In a conversation with The Verge published Thursday, NextHandheld provided photographs of the Switch 2 that reportedly showed the console’s new Joy-Con connector mechanism. The Switch 2 will likely ditch the rail system from its predecessor for a magnetic connection, with the sides of the screen featuring a “long, rounded, hollow area” with a 13-pin connector for Joy-Cons to magnetically snap into place. According to the leaker, attaching Joy-Cons to the Switch 2 produces a physical magnetic click feedback. To release the connection, there’s a much larger button on the controller connected to a magnet.
More importantly, the new controller design will reportedly utilise magnetic Hall effect joysticks, eliminating the maligned stick-drift issue from the Nintendo Switch.

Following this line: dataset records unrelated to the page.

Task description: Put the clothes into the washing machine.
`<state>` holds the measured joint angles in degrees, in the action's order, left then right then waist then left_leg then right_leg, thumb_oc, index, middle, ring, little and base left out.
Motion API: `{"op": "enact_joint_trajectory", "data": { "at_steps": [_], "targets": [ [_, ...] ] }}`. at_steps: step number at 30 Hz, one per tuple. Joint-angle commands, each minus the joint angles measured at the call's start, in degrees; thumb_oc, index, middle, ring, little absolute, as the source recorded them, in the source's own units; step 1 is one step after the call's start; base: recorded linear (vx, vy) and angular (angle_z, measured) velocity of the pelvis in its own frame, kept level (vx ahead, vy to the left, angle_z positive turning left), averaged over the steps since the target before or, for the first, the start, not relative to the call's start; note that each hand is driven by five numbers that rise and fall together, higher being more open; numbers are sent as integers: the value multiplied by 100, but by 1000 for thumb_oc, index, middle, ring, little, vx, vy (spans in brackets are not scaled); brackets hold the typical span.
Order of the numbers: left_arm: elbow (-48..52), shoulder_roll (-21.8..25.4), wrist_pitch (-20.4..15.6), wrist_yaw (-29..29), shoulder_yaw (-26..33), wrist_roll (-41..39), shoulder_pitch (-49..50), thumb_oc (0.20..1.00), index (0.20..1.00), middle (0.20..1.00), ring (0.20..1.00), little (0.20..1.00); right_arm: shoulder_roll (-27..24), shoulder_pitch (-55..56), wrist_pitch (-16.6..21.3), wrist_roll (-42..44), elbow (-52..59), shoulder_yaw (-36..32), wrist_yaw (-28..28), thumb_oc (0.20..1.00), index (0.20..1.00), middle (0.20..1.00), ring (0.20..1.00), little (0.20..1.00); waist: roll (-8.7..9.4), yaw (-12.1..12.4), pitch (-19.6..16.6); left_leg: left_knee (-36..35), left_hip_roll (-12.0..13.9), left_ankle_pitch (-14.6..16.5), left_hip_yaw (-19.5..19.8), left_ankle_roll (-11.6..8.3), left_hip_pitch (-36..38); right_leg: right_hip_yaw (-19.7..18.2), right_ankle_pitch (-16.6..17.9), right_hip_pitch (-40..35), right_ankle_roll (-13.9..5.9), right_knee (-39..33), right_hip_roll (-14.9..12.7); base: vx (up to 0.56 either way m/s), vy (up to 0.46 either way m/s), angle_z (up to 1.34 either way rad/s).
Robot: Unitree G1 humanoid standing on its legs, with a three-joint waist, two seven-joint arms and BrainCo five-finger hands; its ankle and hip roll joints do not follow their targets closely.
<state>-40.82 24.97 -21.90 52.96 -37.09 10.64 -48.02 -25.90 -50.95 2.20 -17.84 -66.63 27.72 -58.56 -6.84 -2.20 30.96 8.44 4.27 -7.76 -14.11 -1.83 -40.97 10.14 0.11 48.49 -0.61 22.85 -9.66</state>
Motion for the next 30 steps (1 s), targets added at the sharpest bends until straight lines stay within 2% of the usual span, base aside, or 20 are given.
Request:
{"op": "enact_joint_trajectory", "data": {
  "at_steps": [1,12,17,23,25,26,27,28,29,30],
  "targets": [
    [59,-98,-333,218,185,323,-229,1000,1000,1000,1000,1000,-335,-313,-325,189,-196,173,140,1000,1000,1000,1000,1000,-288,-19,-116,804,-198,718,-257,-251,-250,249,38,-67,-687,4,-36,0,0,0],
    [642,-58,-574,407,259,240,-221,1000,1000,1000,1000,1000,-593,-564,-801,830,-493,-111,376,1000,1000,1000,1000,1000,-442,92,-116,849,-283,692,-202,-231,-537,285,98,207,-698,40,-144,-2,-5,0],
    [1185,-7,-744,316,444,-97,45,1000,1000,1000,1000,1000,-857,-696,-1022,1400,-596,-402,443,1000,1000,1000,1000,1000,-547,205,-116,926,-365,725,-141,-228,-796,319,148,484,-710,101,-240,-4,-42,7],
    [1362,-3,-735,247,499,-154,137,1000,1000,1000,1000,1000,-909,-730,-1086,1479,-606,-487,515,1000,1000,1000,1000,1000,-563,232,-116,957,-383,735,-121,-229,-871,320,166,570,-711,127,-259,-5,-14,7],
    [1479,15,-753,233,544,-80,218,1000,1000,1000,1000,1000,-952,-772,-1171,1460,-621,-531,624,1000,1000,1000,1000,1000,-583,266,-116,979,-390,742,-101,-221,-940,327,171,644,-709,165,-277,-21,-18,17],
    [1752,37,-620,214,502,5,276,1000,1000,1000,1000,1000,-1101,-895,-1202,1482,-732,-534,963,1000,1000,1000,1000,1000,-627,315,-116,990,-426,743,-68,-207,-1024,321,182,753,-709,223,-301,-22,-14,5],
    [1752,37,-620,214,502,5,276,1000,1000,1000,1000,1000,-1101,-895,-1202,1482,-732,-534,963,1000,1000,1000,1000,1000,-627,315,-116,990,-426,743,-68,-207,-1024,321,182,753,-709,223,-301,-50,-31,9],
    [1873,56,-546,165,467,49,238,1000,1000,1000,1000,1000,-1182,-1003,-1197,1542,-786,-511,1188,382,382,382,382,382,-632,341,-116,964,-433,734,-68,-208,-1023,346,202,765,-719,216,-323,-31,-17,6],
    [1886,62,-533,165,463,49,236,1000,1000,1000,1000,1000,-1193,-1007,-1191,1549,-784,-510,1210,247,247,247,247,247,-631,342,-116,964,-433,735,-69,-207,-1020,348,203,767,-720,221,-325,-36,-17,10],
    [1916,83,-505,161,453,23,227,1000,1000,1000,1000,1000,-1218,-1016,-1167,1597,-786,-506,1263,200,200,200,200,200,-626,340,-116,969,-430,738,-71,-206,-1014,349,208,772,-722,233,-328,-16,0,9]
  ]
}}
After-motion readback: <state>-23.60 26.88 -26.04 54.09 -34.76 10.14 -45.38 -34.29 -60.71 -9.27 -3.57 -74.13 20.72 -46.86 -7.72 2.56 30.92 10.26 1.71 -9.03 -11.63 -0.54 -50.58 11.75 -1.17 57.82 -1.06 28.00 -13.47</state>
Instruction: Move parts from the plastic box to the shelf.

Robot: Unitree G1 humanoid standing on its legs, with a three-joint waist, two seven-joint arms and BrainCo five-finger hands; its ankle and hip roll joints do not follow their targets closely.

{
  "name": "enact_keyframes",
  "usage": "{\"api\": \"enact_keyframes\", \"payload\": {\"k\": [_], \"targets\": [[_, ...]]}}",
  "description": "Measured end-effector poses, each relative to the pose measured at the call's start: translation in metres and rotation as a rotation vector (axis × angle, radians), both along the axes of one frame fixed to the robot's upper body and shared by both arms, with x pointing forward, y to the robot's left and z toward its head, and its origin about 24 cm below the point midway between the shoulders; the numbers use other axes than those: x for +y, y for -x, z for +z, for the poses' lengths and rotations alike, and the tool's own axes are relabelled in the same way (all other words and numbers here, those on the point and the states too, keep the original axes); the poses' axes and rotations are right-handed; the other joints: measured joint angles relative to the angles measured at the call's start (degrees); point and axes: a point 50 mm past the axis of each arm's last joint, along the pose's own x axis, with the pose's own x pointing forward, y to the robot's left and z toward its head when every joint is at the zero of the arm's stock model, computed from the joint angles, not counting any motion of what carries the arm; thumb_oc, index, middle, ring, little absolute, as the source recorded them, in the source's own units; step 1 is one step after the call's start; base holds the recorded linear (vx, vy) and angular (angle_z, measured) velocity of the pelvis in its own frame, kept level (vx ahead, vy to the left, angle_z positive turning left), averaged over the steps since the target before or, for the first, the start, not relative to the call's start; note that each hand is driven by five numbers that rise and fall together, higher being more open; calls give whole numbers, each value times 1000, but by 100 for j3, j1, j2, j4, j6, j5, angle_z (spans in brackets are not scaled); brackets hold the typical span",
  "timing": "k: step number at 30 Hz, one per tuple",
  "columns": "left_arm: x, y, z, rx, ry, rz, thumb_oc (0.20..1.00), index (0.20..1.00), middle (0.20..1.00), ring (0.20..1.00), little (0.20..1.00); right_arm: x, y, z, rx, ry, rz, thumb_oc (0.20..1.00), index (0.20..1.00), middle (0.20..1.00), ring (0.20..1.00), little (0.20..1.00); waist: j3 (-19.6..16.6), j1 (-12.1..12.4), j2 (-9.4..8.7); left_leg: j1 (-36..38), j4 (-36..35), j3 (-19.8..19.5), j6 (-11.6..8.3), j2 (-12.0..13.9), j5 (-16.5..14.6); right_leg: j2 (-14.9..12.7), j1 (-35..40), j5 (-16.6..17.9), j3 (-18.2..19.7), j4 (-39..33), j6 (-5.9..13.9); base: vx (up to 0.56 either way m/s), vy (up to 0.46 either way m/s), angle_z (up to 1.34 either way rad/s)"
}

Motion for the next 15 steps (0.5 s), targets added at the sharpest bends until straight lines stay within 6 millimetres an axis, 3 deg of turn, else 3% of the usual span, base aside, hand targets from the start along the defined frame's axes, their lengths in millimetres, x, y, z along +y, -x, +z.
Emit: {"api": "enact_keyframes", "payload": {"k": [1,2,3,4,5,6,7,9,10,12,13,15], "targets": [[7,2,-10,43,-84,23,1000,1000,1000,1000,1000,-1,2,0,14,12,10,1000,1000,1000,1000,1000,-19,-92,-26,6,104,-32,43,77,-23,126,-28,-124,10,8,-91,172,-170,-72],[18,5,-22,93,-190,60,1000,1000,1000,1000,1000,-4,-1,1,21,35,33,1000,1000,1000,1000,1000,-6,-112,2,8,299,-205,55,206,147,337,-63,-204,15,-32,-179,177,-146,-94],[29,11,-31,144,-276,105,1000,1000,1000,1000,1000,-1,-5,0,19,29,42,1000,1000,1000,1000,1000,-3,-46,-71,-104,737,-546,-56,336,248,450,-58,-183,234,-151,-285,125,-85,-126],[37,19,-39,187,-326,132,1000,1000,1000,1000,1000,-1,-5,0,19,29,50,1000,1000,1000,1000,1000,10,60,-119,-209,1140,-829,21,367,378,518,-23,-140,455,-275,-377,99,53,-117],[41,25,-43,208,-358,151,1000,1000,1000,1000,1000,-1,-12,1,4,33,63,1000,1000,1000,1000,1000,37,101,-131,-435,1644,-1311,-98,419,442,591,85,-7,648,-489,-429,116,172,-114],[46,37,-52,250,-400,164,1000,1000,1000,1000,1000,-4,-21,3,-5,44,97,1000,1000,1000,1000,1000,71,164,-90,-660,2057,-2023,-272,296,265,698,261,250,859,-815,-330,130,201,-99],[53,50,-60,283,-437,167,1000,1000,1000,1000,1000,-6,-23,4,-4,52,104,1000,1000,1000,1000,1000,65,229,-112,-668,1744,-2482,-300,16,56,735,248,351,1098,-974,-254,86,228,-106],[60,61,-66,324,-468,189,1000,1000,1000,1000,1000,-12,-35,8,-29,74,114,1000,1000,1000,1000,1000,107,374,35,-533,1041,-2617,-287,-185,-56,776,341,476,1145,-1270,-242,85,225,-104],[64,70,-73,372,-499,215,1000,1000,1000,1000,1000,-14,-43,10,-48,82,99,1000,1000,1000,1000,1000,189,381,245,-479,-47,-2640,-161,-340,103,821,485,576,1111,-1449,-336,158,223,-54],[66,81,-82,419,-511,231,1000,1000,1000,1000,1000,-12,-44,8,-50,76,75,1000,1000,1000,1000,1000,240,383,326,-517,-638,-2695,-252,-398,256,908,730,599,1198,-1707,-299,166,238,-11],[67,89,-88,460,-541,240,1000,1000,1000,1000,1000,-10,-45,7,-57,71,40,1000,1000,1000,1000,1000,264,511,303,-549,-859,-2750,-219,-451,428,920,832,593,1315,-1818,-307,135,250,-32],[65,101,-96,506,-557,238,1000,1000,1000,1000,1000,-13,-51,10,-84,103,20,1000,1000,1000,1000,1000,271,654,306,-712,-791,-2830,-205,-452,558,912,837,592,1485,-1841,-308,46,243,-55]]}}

Joy-Cons on the Switch are infamous for developing drift and deteriorating over time and Nintendo seems to have gone for fixing the major flaw in the successor console.
Switch 2 Said to Get More Powerful Dock
NextHandheld also told The Verge that the Switch 2 would come with a more powerful dock, rated for 60W, with the hybrid console itself rated for 45W. These numbers, if true, would be an improvement on the Nintendo Switch, which draws around 18W of power from its 39W AC adapter.
Further, shared photos from the leaker reportedly showed a U-shaped rail kickstand, replacing the feeble stand from the original Switch and the wider kickstand from the OLED model.
Finally, according to images shared by NextHandheld, Nintendo’s next console will officially be called the Nintendo Switch 2. The leaked image of the dock reportedly included the Nintendo Switch logo with a “2” next to it.
Nintendo has not yet announced the official moniker for the Switch successor. The company, however, confirmed last month the upcoming console would support backwards compatibility with the Switch. The Japanese gaming giant also confirmed that Nintendo Switch Online, the company’s subscription service for Switch that provides access to online multiplayer, cloud saves and a library of select games from older consoles, would be available on the Nintendo Switch 2.